Вот голову стала обносить дрема. Акулька, похныкивая, впадала в забытье. Какая-то несуразица грезилась, то страшная, то забавная, будто сам царь-батюшка стаю волков саблей рубит, прокладывая путь к Акульке, а возле Акульки цыган-волшебник сидит с зеленой рожей, с синими усами, колдовскую трубку курит, сам песню на три голоса поет, из трубки душевредный дым полыхает. И огоньки… все огоньки, огоньки бегут… много огоньков.
— Аку-уль-ка-а-а!..
— Здеся-а-а!.. — отзывается замест Акульки колдун-цыган и крутит, крутит над своей вихрастой головой волшебной трубкой. И вот с факелами подлетают казаки. Ермилка срывает с нее мокрый сарафанишко, пеленает девочку, как куклу, в свой сухой чекмень, берет ее в седло, говорит ей:
— Эх, ты, диковинка!.. Вот где ты…
Она уж и слова не может вымолвить, впрочем, сказала:
— Грибки не забудьте… батюшке… — Ее била лихорадка, она больше ничего не помнит, ну словно бы провалилась сквозь землю.
Проходил день за днем, Акулька не поправлялась. Армия шла походом вперед, вперед. Девочку перевозили в отдельном экипаже. А на дневках и ночевках ей разбивали маленькую палатку, мужики смастерили походную кровать, натаскали сена. При ней находились по очереди то Ненила, то красивая молодая купчиха Мария Павловна, плененная в Казани и приставленная к пугачевскому семейству. Да и помимо них было много желающих — и мужчин, и женщин — послужить девочке Акулечке: ее все очень любили и жалели. Возле палатки всегда толпа — и днем, и ночью. И лагерь как-то весь стих, и вино не пилось, песни, как по уговору, смолкли. И каждый живущий в лагере чувствовал какое-то тяжкое душевное томление: хоть всем чужая девочка была, но, может быть, поэтому всяк любил ее, пожалуй, не меньше, чем родное свое дитя.

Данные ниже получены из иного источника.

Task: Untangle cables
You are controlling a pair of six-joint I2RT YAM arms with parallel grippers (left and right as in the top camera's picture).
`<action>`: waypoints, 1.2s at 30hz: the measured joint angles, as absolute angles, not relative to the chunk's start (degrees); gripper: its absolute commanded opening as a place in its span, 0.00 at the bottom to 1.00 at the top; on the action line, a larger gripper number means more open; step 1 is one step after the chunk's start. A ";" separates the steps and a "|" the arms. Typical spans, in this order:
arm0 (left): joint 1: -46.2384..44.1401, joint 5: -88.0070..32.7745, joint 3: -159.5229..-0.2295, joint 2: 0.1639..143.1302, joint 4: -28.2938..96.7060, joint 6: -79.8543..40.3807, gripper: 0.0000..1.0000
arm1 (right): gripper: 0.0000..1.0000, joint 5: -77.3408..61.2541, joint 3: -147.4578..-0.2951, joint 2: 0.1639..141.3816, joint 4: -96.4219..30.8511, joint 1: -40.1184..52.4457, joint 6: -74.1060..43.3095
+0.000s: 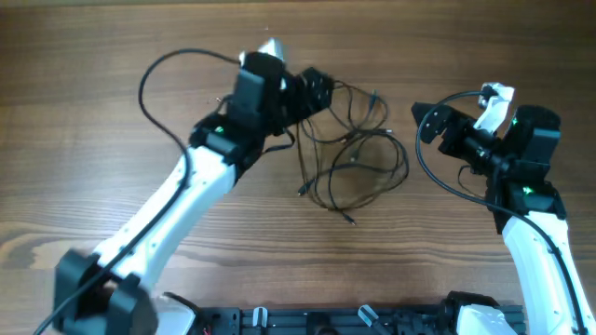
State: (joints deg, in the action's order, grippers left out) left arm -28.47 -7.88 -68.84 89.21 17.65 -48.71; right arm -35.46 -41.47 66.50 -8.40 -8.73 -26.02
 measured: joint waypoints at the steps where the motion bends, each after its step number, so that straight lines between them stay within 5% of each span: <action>1: -28.38 -5.15 -68.84 90.98 21.15 -48.75 1.00 | 1.00 -36.21 -41.47 66.50 -9.15 -8.73 -26.04; 6: -26.87 0.40 -68.73 94.70 29.43 -48.77 1.00 | 1.00 -39.90 -41.47 66.52 -11.35 -5.67 -18.83; 15: -19.38 -1.91 -68.73 94.67 32.77 -61.08 1.00 | 0.99 -30.68 -41.47 76.31 -3.75 15.22 0.19; 18: -17.30 -5.21 -68.73 94.67 33.54 -63.61 1.00 | 0.67 -21.32 -41.47 82.17 2.31 20.67 2.81; 20: -17.61 -6.28 -68.75 94.67 34.22 -64.01 1.00 | 0.15 -15.27 -41.36 85.58 5.17 22.98 2.81; 21: -18.09 -6.59 -68.75 94.67 35.24 -64.07 1.00 | 0.04 -11.79 -41.39 87.50 7.11 23.46 2.70; 28: -25.71 -8.51 -68.75 100.42 36.97 -64.20 1.00 | 0.04 -8.56 -46.85 83.53 6.39 18.83 -7.09; 36: -38.15 -10.39 -68.75 108.27 24.80 -58.17 1.00 | 0.04 -10.76 -61.36 77.76 -3.18 11.57 -8.38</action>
State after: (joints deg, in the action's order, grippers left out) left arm -38.15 -10.39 -68.75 108.27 24.80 -58.17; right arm -10.76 -61.36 77.76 -3.18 11.57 -8.38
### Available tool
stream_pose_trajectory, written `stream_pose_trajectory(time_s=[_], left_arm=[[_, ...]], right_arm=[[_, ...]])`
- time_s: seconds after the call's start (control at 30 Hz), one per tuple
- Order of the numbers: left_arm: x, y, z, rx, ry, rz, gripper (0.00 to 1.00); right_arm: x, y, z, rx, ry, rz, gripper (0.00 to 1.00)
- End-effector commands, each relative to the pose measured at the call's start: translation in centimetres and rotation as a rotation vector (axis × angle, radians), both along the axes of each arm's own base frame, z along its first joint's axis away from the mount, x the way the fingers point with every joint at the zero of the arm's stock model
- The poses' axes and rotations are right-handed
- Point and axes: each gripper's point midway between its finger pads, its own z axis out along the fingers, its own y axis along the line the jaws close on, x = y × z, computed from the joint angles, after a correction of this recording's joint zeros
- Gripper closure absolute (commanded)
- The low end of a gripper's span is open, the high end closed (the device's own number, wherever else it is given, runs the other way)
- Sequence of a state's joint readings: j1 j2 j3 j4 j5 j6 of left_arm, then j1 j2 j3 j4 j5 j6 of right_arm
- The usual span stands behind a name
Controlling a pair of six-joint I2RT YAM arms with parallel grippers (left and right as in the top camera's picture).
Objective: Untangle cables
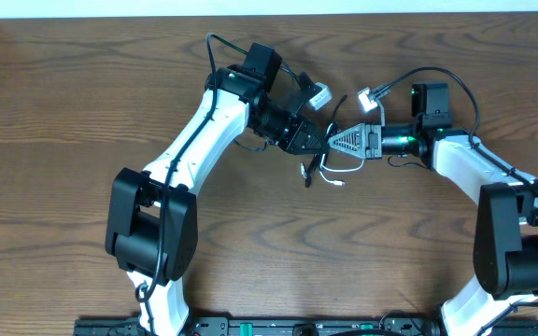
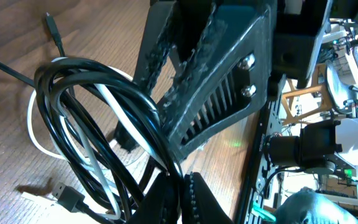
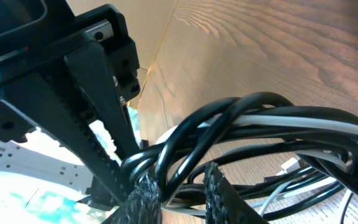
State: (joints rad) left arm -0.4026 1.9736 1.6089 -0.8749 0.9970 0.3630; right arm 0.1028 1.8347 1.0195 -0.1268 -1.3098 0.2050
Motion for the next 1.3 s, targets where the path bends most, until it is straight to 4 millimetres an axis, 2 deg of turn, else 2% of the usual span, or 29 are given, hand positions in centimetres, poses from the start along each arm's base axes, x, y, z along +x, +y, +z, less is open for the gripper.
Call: stream_pose_trajectory(time_s=[0.0,0.23,0.37,0.73,0.9,1.1,1.27], left_arm=[[-0.4,-0.2,1.3,-0.042,0.004,-0.009,0.93],[-0.4,-0.2,1.3,-0.042,0.004,-0.009,0.93],[-0.4,-0.2,1.2,-0.040,0.002,-0.009,0.92],[-0.4,-0.2,1.2,-0.039,0.002,-0.009,0.93],[-0.4,-0.2,1.2,-0.039,0.002,-0.009,0.93],[-0.4,-0.2,1.2,-0.039,0.002,-0.008,0.93],[0.3,0.6,-0.1,0.055,-0.008,0.037,0.93]], right_arm=[[-0.2,0.4,-0.1,-0.005,0.001,0.008,0.80],[1.0,-0.6,-2.9,-0.157,0.045,-0.096,0.80],[1.0,-0.4,-2.6,-0.143,0.058,-0.096,0.71],[1.9,-0.3,-2.0,-0.128,0.035,-0.119,0.69],[3.0,-0.9,-3.2,-0.198,0.070,-0.197,0.76],[3.3,-1.3,-3.7,-0.226,0.073,-0.221,0.97],[3.0,-2.0,-3.8,-0.222,0.105,-0.225,0.99]])
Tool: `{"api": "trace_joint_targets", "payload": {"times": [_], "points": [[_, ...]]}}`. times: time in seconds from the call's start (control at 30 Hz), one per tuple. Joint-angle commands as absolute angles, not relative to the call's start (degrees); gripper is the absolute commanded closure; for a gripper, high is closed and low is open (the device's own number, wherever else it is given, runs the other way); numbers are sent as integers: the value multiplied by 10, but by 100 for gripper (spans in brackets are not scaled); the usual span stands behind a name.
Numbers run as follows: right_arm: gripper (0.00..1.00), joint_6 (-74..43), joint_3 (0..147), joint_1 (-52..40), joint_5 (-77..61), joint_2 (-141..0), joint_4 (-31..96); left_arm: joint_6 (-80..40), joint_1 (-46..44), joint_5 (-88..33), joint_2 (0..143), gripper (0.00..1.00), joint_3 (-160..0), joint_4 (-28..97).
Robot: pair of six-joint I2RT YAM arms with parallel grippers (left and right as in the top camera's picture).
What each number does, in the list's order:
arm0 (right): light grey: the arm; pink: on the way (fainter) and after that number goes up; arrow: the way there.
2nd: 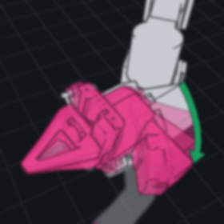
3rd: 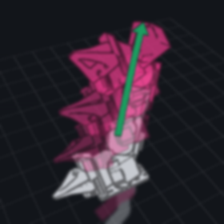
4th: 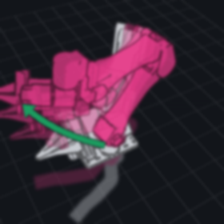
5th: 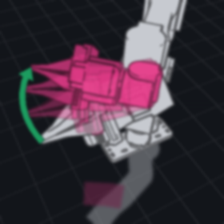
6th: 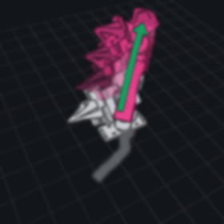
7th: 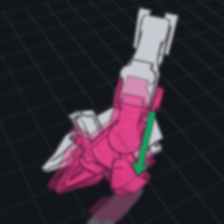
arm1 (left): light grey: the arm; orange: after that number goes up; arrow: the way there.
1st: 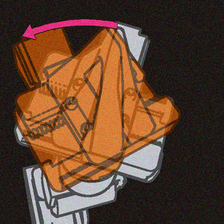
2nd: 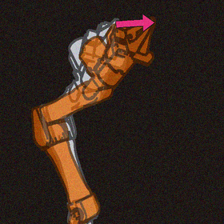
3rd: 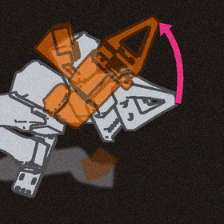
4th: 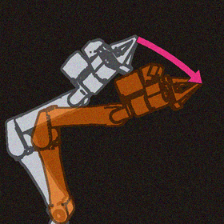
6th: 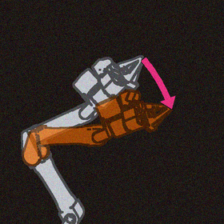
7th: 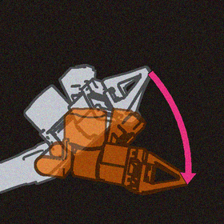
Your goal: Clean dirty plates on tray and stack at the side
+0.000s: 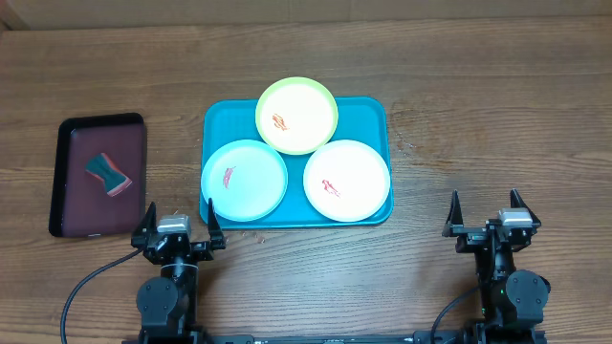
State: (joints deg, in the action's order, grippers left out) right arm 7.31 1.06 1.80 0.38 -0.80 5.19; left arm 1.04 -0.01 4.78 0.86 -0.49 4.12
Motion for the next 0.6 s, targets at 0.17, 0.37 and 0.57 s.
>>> {"api": "trace_joint_targets", "payload": {"times": [0.17, 0.37, 0.57], "points": [[0, 73, 5, 20, 3, -2, 48, -191, 1, -185, 4, 0, -3, -76], [0, 73, 5, 20, 3, -2, 48, -197, 1, -201, 4, 0, -8, -311], [0, 73, 5, 20, 3, -2, 48, -125, 1, -174, 23, 0, -110, -249]]}}
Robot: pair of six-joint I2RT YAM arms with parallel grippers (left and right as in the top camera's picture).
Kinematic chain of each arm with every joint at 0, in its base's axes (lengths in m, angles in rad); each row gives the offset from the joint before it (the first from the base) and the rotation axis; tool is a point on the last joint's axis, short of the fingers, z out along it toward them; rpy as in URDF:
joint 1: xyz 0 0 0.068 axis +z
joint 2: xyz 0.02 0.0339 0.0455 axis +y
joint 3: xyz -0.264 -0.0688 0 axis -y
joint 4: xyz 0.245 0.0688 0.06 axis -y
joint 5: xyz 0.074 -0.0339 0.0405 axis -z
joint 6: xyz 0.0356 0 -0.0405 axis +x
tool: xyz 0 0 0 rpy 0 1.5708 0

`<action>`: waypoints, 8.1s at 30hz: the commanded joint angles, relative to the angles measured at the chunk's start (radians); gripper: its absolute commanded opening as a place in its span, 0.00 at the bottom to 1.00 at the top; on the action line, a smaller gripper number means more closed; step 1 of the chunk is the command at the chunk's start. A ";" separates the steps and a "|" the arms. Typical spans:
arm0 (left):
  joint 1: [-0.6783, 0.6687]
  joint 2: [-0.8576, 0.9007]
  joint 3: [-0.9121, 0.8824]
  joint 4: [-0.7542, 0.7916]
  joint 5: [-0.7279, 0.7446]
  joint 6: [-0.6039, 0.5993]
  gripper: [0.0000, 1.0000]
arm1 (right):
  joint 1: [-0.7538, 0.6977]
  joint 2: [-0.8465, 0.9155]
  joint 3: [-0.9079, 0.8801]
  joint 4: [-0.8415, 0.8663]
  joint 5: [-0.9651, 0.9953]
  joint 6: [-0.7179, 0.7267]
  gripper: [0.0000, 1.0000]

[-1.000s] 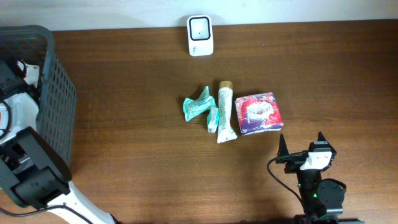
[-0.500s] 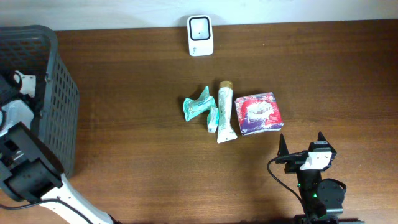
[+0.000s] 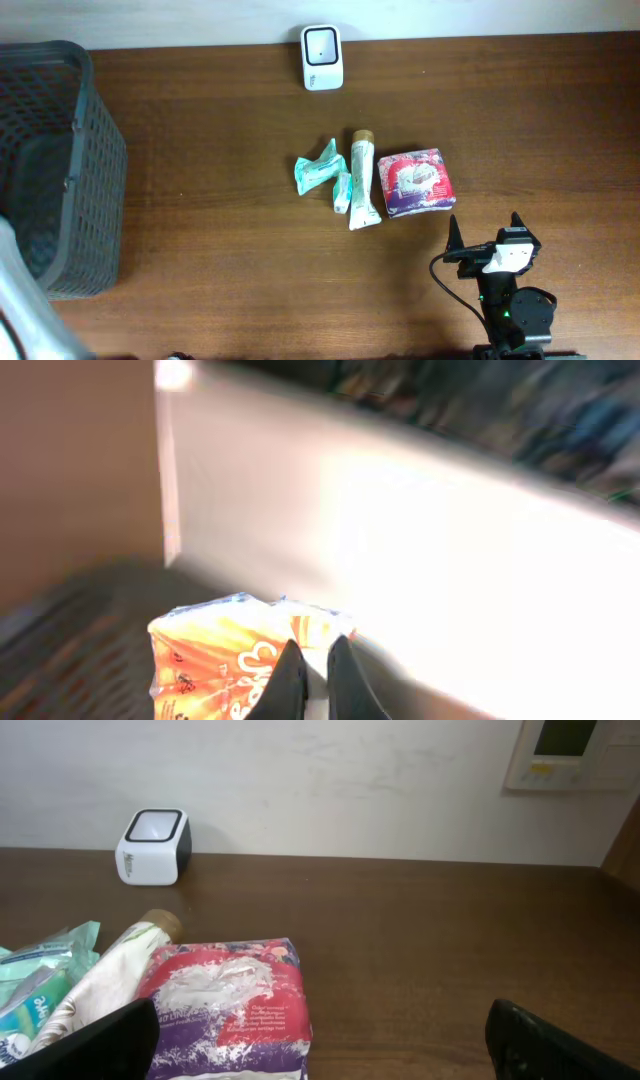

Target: Scan the item barcode

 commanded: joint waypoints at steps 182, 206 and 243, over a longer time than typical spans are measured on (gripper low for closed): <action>-0.824 0.472 0.672 -1.357 -0.341 -0.150 0.99 | 0.016 1.921 1.738 -1.120 -0.108 0.132 0.99; -0.824 0.472 0.672 -1.357 -0.341 -0.150 0.99 | -0.054 1.960 1.295 -0.517 -1.092 0.055 0.04; -0.824 0.472 0.672 -1.357 -0.341 -0.150 0.99 | 0.163 1.866 1.733 -1.091 0.462 0.260 0.04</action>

Возле нее сидел Горбатов, прикладывал к голове холодные компрессы. Лицо у нее восковое, кости да кожа, нос заострился. Дыхание прерывистое, взахлеб. Девочка пришла в себя, распахнула большие глаза и осмотрелась. Трошка стоит в красной рубашонке, Ермилка… — Ну, как нога-то, диковинка? — спросил Ермилка, улыбаясь во все широкое лицо. — Болит, нет?
Акулька пошевелила под одеялом той и другой ногой, сказала:
— Нет.
Ногу ей выпользовал костоправ, он ежедневно растирал ее и обкладывал густо намыленным мочалом.
— А где батюшка? — спросила девочка.